Сначала великая княгиня, сама всю жизнь известная за женщину самых строгих правил и очень строю относившаяся к чужим ошибкам, ответила своему августейшему супругу категорическим отказом зачислить в группу приглашенных особу, так сильно скомпрометировавшую себя, как княгиня Несвицкая; но Михаил Павлович так убедительно просил и так красноречиво доказывал, что тут речь идет только о вопросе благотворения и что при дворе найдется мало особ, более способных украсить собой проектируемые живые картины, нежели княгиня Несвицкая, красота которой в последние два года достигла апогея своего развития, что великая княгиня согласилась, забыв на время о заблуждениях женщины, пригласить «пленительную картинку».

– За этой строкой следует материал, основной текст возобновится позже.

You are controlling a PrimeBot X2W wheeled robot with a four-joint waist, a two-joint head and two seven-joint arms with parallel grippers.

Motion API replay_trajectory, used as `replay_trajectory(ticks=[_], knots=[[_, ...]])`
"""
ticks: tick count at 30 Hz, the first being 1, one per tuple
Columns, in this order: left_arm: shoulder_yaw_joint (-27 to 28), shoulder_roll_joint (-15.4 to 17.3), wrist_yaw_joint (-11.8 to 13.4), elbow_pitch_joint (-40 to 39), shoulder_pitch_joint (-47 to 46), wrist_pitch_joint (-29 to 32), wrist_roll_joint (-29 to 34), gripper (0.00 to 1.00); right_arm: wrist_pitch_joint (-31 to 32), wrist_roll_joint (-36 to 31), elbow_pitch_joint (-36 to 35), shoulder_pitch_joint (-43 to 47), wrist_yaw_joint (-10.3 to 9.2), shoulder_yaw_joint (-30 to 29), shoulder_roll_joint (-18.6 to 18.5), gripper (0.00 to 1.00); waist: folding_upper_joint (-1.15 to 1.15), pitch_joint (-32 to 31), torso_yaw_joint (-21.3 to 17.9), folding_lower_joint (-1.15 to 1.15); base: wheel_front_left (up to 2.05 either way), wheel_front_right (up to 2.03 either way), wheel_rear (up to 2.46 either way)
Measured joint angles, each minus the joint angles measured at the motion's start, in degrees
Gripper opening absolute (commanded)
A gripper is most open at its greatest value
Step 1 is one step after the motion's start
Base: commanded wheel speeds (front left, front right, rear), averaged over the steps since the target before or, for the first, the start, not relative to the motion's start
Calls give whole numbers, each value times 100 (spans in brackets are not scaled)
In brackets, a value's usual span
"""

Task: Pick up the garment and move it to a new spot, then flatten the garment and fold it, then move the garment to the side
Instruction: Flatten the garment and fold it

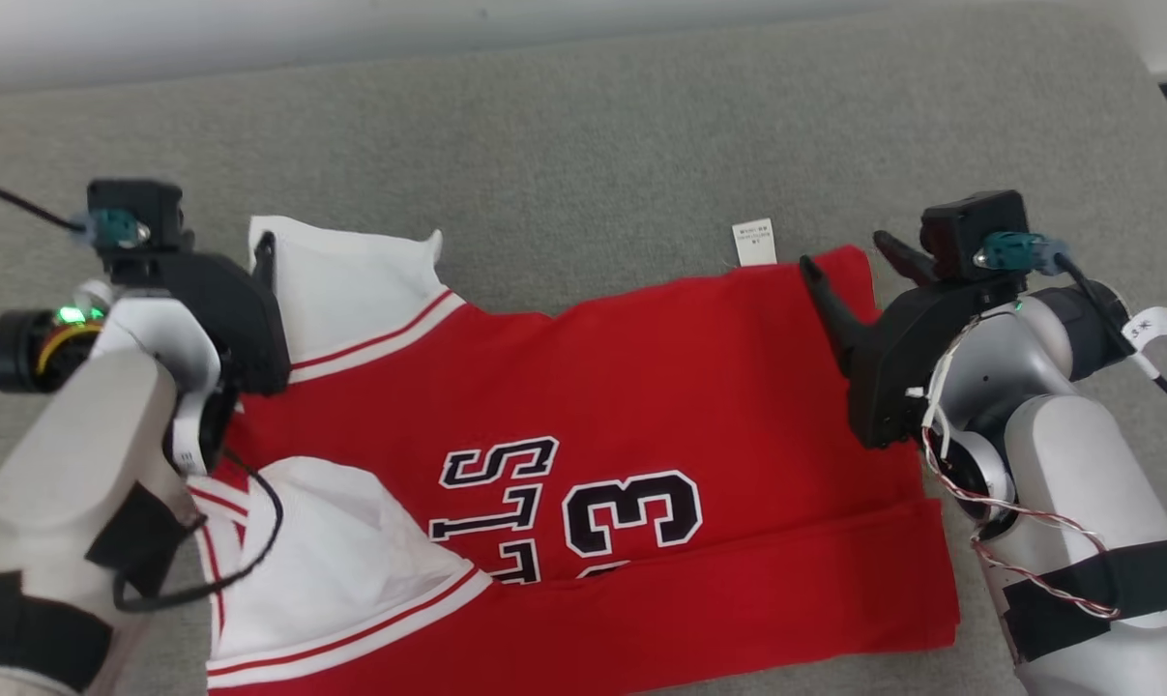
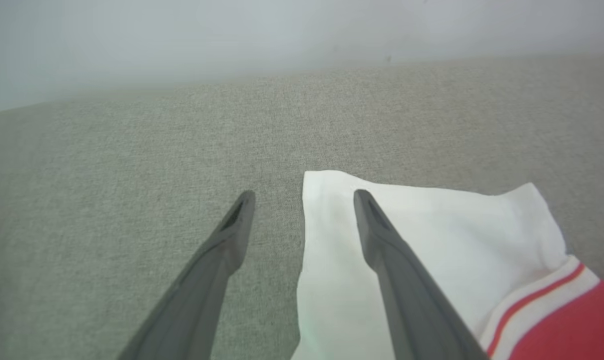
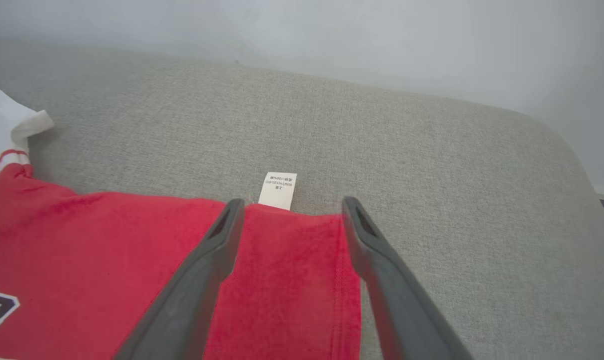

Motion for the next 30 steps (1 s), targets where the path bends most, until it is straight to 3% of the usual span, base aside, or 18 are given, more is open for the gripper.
replay_trajectory(ticks=[12,14,17,22,30], knots=[[-165,45,-149,931,-657,255,163,100,-133,-55,21,51,0,-194,-8,100,0,492,-322,-1,0,0,0],[-172,47,-157,1022,-733,305,156,88,-132,-60,25,47,0,-201,18,100,0,503,-321,-1,0,0,0],[-177,32,-199,1141,-780,332,141,49,-130,-69,36,30,1,-185,38,100,0,509,-310,-1,0,0,0],[-169,-12,-236,1244,-832,352,87,36,-74,-89,24,18,0,-93,25,100,-1,534,-321,-2,0,0,0],[-102,-127,-412,1315,-922,442,-145,27,8,-58,-43,-13,0,-71,-49,100,-1,640,-283,-2,0,0,0]])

При дворе это приглашение произвело положительный переполох. Иные аплодировали решимости великой княгини и ее августейшего супруга поставить княгиню Несвицкую на один уровень с Нелидовой, которую приглашали все и всюду; другие возмущались, находя, что для людей, себя уважающих, будет обидно и унизительно видеть своих жен и дочерей, приравненных к какой-то скандальной «разводке».
Сильнее всех против участия в придворном празднестве восставала сама княгиня Софья Карловна, но Бетанкур так энергично запротестовал против возможности отказа, что княгине пришлось согласиться и поехать во дворец, где происходила предварительная конференция по поводу живых картин и распределение ролей.
Великая княгиня встретила молодую женщину сдержанно, но с той царственной корректностью, которая составляла одно из главных достоинств этой европейски образованной и исключительно умной женщины. Великий князь прямо-таки обрадовался, увидав свою прежнюю протеже, а остальная часть публики с обычным тактом придворной среды не решилась «сметь свое суждение иметь» и любезно пошла навстречу несколько сконфуженной молодой красавице.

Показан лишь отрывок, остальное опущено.